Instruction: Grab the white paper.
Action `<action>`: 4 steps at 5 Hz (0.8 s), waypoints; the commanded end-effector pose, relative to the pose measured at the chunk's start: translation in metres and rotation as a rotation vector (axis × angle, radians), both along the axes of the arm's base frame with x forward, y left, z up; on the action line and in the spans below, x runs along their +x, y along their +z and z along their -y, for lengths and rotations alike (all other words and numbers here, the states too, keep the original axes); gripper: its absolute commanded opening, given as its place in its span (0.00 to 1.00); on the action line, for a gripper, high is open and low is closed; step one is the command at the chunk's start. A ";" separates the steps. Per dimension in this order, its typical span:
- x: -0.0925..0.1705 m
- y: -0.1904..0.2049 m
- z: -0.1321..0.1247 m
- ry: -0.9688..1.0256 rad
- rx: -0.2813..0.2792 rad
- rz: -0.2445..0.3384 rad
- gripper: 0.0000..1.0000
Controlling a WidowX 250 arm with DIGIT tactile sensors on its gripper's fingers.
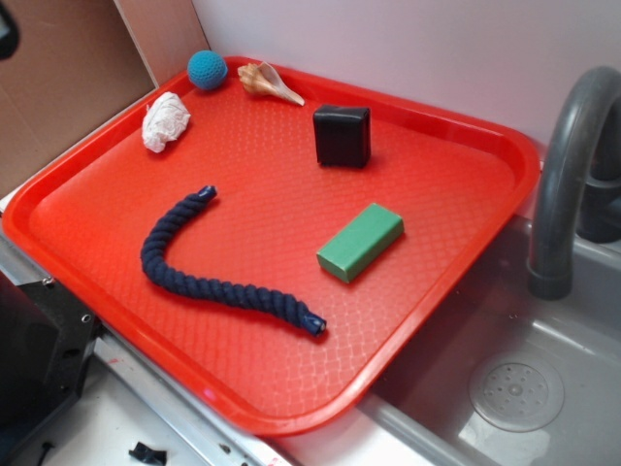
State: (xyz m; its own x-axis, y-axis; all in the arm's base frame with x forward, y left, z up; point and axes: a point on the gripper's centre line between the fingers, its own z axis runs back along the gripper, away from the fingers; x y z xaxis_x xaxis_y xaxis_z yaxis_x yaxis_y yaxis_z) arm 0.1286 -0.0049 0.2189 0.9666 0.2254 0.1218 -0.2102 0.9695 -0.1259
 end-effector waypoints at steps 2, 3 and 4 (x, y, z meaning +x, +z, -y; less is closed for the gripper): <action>0.068 -0.078 -0.092 0.592 -0.053 0.256 1.00; 0.087 -0.107 -0.112 0.616 -0.041 0.246 1.00; 0.105 -0.142 -0.130 0.589 -0.012 0.174 1.00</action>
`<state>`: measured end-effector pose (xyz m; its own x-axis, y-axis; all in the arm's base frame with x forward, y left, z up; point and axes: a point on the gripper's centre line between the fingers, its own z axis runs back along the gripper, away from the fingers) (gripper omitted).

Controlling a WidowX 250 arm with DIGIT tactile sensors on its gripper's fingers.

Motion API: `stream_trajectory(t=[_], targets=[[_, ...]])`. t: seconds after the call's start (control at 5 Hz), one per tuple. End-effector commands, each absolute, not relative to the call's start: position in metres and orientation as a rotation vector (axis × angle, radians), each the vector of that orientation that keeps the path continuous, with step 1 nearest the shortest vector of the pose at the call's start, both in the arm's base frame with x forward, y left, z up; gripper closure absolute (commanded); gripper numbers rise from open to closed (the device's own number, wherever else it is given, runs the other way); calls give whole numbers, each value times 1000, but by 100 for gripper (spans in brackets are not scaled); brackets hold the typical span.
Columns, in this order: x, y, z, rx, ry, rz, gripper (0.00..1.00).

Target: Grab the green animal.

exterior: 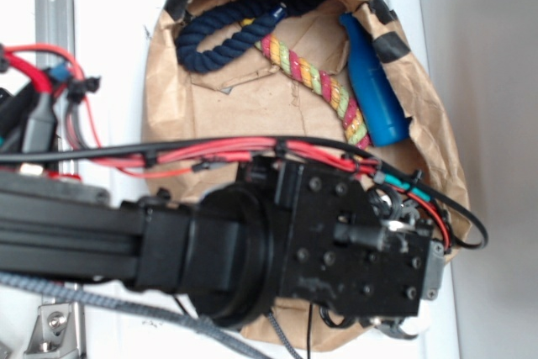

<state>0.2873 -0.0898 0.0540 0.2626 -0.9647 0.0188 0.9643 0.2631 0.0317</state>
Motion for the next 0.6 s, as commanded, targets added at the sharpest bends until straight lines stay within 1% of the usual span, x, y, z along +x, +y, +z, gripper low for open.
stream_trajectory(t=[0.0,0.2,0.4], targets=[[284,-95,56,-38,-73,-1249,100],[281,-88,64,-87,-122,-1215,100],[278,-74,81,-66,-151,-1173,100]])
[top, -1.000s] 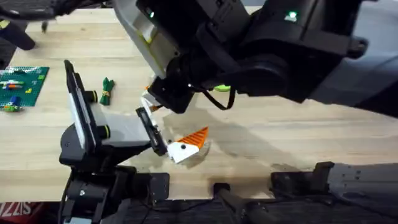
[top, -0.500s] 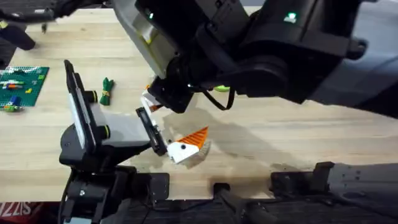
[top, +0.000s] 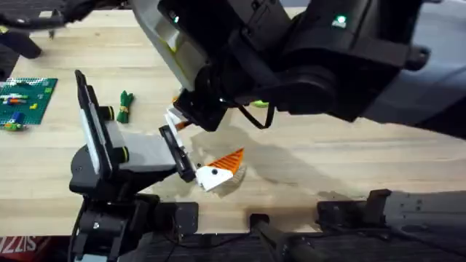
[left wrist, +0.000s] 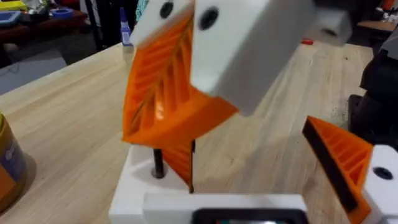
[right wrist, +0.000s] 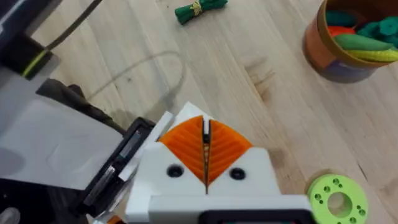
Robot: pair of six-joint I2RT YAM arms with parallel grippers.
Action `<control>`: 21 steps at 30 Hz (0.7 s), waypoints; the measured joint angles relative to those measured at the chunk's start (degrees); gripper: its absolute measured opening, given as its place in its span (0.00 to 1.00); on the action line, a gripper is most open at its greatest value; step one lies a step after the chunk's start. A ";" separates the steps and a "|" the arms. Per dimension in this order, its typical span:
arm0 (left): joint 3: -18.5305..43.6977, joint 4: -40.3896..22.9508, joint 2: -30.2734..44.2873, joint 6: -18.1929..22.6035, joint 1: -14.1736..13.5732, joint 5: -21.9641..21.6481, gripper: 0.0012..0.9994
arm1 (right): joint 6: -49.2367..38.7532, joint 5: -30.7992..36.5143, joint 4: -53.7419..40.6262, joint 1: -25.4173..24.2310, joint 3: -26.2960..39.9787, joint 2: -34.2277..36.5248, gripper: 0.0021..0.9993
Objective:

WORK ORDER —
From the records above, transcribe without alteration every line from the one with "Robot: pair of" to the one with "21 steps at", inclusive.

WRITTEN SOLUTION —
Robot: pair of six-joint I2RT YAM arms with parallel grippers.
Action `<control>`: 21 steps at 30 Hz (0.7 s), waypoints; the measured joint angles relative to those measured at the chunk's start (degrees); gripper: its absolute measured opening, given as its place in its span (0.00 to 1.00); on the action line, a gripper is most open at its greatest value; step one lies a step after the chunk's start. A ";" separates the steps and a "|" the arms. Per dimension in this order, its typical span:

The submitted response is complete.